I’m a recent member here looking to solidify their knowledge of japanese, and am currently trying to find a good way to study kanji stroke order using SRS. Is there a webapp similar to Kamesame or Kaniwani that deals solely with writing kanji?
If there isn’t, I just graduated from college as a web developer and would be happy to write a website that fulfills such a gap in the SRS japanese studying community.
Hmm, I don’t think I’ve seen many webpps that do this, mainly just mobile apps, presumably because they’re more tailored to a touch interface and therefore lead themselves to drawing characters. Whenever I’ve drawn kanji (for searching, etc.) I’ve always found it hard to do with a mouse, haha.
I did a little searching of the forums and I can see that somebody mentioned https://skritter.com/ before, looks like they support SRS and stoke order on the web, but they’re not free. Everything else I can find either doesn’t support SRS, or is app only.
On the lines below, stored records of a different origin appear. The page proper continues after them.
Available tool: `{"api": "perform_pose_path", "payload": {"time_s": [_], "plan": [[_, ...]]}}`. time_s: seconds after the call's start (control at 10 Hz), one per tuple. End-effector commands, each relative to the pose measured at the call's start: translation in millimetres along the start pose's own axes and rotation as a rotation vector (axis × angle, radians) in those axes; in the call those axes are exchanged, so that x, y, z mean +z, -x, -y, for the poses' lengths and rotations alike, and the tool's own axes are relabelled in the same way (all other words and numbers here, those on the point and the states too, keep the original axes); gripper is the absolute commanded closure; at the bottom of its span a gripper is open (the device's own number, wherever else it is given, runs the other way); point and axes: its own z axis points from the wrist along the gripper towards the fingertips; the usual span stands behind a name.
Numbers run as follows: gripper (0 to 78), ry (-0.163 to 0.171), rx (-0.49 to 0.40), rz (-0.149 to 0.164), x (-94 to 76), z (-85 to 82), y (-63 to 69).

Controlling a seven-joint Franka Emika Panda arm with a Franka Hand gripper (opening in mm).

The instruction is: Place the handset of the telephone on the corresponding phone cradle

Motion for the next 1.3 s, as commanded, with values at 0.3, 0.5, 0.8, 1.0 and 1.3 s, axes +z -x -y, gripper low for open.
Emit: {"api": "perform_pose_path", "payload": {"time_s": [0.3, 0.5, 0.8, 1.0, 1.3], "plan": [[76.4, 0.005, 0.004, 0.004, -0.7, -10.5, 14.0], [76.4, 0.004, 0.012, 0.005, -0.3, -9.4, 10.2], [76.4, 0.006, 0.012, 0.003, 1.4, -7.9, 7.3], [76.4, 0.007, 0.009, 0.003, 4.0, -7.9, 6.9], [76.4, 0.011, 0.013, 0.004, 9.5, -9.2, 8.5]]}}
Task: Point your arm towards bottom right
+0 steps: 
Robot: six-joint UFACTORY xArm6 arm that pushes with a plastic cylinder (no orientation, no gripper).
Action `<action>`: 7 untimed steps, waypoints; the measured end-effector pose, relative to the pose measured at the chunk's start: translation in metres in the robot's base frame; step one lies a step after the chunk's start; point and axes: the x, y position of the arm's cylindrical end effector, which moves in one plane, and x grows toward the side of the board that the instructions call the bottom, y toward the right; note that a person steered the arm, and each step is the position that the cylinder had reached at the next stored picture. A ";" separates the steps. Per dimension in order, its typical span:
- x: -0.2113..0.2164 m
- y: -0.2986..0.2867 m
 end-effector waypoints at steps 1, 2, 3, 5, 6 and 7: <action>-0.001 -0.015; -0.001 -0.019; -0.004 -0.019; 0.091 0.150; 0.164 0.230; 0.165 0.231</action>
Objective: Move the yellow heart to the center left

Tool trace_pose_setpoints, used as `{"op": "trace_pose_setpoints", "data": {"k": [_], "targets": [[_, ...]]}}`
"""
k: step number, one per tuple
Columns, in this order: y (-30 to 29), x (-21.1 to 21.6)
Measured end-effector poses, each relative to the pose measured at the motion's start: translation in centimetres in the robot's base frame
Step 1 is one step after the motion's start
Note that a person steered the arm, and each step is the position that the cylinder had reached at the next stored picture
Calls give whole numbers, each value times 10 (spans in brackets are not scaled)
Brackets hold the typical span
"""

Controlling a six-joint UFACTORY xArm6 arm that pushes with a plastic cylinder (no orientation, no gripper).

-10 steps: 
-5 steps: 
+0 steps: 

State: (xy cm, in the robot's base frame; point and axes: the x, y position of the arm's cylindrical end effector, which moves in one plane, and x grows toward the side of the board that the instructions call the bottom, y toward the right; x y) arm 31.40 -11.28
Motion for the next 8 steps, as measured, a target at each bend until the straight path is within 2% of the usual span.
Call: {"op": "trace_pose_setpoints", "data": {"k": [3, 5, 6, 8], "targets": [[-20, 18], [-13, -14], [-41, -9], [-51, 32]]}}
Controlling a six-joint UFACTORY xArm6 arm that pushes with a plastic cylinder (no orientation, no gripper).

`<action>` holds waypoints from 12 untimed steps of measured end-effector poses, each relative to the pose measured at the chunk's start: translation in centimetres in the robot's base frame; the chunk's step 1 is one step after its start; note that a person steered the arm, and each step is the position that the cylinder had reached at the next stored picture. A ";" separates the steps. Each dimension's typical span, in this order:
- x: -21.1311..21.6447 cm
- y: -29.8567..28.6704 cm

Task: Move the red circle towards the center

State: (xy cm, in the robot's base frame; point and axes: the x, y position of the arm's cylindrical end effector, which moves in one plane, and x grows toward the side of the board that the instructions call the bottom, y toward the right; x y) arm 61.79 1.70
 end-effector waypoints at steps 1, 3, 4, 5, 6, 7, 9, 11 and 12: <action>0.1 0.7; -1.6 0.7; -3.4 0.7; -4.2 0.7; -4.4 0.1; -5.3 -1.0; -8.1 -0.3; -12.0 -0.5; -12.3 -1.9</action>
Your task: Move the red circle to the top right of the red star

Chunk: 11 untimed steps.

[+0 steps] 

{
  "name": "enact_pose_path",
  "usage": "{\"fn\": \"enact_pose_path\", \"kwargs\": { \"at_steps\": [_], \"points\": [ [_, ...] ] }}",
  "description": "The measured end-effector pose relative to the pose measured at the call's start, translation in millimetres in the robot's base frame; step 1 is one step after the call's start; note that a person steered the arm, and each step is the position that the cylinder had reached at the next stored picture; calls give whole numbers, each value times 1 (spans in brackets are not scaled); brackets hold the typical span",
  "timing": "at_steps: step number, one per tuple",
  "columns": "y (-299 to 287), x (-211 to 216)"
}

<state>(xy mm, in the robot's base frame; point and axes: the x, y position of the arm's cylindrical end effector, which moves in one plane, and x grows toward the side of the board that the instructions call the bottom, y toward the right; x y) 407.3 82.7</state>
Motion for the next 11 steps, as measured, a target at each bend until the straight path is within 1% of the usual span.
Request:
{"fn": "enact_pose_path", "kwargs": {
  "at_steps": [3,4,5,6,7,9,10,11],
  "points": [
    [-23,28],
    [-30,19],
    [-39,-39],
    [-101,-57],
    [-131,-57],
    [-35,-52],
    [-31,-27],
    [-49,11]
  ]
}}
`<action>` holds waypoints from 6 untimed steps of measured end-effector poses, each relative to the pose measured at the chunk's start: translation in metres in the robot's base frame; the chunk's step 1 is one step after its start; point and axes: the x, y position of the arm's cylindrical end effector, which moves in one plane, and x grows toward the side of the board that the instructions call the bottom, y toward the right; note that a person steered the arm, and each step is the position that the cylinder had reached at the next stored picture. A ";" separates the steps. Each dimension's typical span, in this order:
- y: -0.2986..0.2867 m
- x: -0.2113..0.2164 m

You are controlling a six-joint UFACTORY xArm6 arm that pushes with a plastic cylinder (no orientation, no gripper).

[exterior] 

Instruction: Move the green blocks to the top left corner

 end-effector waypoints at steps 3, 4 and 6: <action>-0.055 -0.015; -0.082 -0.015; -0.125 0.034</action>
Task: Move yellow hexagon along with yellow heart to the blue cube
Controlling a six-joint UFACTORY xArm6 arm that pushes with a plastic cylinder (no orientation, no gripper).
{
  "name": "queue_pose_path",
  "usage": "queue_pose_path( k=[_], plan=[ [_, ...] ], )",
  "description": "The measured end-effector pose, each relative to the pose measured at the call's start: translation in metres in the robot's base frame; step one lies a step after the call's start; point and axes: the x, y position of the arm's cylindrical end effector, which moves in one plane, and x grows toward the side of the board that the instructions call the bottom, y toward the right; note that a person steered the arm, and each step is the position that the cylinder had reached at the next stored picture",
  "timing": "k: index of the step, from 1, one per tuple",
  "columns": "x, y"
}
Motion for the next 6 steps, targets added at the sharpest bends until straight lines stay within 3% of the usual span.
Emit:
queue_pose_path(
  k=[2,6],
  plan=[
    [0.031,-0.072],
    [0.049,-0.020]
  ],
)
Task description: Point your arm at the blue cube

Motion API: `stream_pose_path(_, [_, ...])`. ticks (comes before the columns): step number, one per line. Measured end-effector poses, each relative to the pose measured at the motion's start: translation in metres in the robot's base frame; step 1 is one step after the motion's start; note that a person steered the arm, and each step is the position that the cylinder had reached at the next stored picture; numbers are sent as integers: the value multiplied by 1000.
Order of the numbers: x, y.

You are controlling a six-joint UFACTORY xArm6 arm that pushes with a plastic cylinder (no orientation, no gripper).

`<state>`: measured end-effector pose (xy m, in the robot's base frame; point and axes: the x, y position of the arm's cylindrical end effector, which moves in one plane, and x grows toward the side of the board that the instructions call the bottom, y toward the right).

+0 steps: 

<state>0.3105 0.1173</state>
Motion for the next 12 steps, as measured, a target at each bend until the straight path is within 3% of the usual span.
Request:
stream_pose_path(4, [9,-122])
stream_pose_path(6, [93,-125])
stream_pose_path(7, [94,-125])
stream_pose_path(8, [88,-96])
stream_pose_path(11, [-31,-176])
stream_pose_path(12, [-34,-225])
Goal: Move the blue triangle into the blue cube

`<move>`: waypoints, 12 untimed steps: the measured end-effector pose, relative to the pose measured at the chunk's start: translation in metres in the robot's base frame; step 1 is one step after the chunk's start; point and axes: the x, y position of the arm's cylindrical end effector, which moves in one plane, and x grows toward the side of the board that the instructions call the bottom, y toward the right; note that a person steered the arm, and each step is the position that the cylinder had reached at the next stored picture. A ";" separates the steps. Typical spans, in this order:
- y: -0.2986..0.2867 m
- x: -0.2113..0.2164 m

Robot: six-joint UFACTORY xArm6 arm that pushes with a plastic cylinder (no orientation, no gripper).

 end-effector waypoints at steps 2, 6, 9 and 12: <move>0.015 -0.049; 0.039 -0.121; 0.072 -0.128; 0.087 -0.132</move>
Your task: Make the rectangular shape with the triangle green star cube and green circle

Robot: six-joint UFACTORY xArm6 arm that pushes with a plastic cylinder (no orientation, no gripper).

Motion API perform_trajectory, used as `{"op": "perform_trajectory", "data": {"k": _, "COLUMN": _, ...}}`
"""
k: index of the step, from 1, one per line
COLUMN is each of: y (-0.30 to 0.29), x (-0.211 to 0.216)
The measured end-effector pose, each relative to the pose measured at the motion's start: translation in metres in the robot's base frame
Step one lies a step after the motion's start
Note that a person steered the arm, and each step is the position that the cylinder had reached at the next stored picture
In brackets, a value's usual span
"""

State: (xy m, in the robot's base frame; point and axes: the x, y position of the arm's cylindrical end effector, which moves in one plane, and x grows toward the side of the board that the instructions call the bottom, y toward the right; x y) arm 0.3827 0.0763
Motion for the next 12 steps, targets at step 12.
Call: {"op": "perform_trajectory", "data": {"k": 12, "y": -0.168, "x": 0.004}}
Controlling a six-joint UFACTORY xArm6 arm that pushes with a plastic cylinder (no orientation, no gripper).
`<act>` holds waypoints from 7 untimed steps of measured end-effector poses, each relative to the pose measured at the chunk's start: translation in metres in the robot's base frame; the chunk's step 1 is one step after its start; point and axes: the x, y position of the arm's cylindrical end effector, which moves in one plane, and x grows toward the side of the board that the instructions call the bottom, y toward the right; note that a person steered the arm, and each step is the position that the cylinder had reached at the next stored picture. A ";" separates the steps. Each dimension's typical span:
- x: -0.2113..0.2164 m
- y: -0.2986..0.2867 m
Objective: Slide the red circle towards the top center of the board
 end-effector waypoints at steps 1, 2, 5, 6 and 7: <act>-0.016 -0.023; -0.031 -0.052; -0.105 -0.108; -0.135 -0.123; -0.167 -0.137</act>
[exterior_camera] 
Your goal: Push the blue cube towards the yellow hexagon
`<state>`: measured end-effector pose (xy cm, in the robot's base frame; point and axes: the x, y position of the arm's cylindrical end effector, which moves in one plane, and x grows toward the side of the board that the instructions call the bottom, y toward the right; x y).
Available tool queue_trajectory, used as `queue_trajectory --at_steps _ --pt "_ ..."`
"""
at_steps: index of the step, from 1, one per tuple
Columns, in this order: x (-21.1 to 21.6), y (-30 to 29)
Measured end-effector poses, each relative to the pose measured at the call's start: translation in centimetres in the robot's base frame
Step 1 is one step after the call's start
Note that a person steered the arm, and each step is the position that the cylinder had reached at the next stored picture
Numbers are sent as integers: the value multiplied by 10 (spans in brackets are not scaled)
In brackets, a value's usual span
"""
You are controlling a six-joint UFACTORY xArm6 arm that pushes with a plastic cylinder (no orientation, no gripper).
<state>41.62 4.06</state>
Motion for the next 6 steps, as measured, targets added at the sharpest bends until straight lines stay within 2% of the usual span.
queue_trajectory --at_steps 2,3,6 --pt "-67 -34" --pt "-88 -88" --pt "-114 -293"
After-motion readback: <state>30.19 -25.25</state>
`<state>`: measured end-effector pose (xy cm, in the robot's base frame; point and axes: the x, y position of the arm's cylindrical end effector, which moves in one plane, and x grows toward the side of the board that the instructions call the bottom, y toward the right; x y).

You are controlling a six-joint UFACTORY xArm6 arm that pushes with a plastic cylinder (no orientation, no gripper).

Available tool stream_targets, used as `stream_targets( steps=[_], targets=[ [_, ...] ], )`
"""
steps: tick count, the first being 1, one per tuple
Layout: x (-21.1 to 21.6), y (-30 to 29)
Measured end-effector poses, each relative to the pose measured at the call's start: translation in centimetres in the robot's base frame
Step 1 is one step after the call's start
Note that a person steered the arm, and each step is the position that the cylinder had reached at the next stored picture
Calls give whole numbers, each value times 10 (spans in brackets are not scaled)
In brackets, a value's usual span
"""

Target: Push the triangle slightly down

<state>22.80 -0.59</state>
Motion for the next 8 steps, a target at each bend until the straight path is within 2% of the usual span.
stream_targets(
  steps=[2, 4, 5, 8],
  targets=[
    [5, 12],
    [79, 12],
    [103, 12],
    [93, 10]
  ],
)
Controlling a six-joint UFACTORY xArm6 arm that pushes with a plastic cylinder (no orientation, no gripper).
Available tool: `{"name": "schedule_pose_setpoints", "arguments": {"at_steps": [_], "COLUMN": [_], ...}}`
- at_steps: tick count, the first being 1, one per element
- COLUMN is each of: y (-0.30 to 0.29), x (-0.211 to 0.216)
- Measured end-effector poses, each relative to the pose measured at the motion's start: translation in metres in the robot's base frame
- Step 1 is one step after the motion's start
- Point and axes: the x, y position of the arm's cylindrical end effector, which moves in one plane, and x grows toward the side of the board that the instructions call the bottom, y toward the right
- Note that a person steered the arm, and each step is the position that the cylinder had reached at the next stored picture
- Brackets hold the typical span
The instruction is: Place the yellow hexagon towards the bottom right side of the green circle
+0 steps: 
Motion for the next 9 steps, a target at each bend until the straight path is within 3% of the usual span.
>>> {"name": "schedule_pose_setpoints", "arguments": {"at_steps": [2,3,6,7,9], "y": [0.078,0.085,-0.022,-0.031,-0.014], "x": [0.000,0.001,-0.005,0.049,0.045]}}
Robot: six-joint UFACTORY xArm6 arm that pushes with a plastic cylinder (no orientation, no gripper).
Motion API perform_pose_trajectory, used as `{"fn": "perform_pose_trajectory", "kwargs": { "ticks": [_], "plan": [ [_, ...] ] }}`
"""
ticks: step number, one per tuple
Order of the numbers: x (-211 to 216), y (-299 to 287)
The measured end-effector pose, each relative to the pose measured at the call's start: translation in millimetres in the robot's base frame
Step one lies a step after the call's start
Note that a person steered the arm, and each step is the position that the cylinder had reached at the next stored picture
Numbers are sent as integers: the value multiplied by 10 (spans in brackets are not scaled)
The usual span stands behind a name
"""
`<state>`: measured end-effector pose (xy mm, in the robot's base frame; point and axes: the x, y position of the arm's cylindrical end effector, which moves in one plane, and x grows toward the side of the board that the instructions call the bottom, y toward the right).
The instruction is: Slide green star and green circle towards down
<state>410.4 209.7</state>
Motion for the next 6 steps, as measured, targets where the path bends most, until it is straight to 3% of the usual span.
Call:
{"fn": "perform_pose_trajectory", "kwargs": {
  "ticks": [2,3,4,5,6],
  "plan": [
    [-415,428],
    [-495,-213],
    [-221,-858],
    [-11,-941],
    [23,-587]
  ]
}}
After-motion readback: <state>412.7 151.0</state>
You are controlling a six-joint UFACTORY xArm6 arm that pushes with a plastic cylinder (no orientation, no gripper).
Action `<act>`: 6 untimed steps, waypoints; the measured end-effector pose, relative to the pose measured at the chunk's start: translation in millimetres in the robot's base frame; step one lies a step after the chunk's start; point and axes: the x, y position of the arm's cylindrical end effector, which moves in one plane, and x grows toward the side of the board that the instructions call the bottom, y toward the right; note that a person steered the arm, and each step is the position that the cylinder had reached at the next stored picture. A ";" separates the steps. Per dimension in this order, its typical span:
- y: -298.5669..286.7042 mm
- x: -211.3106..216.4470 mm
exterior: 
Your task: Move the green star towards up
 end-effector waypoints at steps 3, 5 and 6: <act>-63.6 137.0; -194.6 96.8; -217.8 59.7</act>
Incidentally, not a website, but somebody also made this recently which might be helpful, since it groups the stoke order lists by level: https://kanji-printer.web.app/
Also, while I’m here and since it’s your first post…
\textcolor{pink}{\huge \textsf{WELCOME! ^-^}}
Even if you’ve been a member for a while, so aren’t really new hehe
Take the time to check out the FAQ and GUIDE if you haven’t already…
…but you probably have, because you seem like you’re diligent and awesome like that ^-^
There’s also a lot of good stuff on the forum to help you…
…that you’ve likewise probably already seen, but it still worth mentiioning!
I use the Kanji Stroke Order font. It is open source.
When I learned to write out characters, I used kaniwani and a tablet. The character recognition on my IME usually doesn’t work if you don’t input strokes correctly, so in effect it did what you are suggesting.
Thanks for the responses guys! I think skritter seems like a great option, although I wish it integrated with wanikani. Maybe I’ll make something similar (and free), but we’ll see how these other options you guys mentioned hold up. Thanks again!
Besides Skritter, there is another app called Kanji Senpai that integrates handwriting and SRS.
My approach to remembering stroke order, however, was to just make sure I write out the kanji/vocab/radical whenever it comes up in my WaniKani reviews. I do this either using pencil and paper or the handwriting input keyboard if I’m on my phone.
If you use the website to do lessons, there are two add ons that show you the stroke orders, one was mentioned above (a font that shows numbers next to each stroke based on stroke order) and the other takes stroke order diagrams from Jisho. I use the latter. The stroke order diagrams only work for kanji though, not for radicals. In those cases I look up the stroke order in Kanji Study.
If you do WaniKani lessons using the app Flaming Durtles, the stroke order for all radicals and kanji is already there.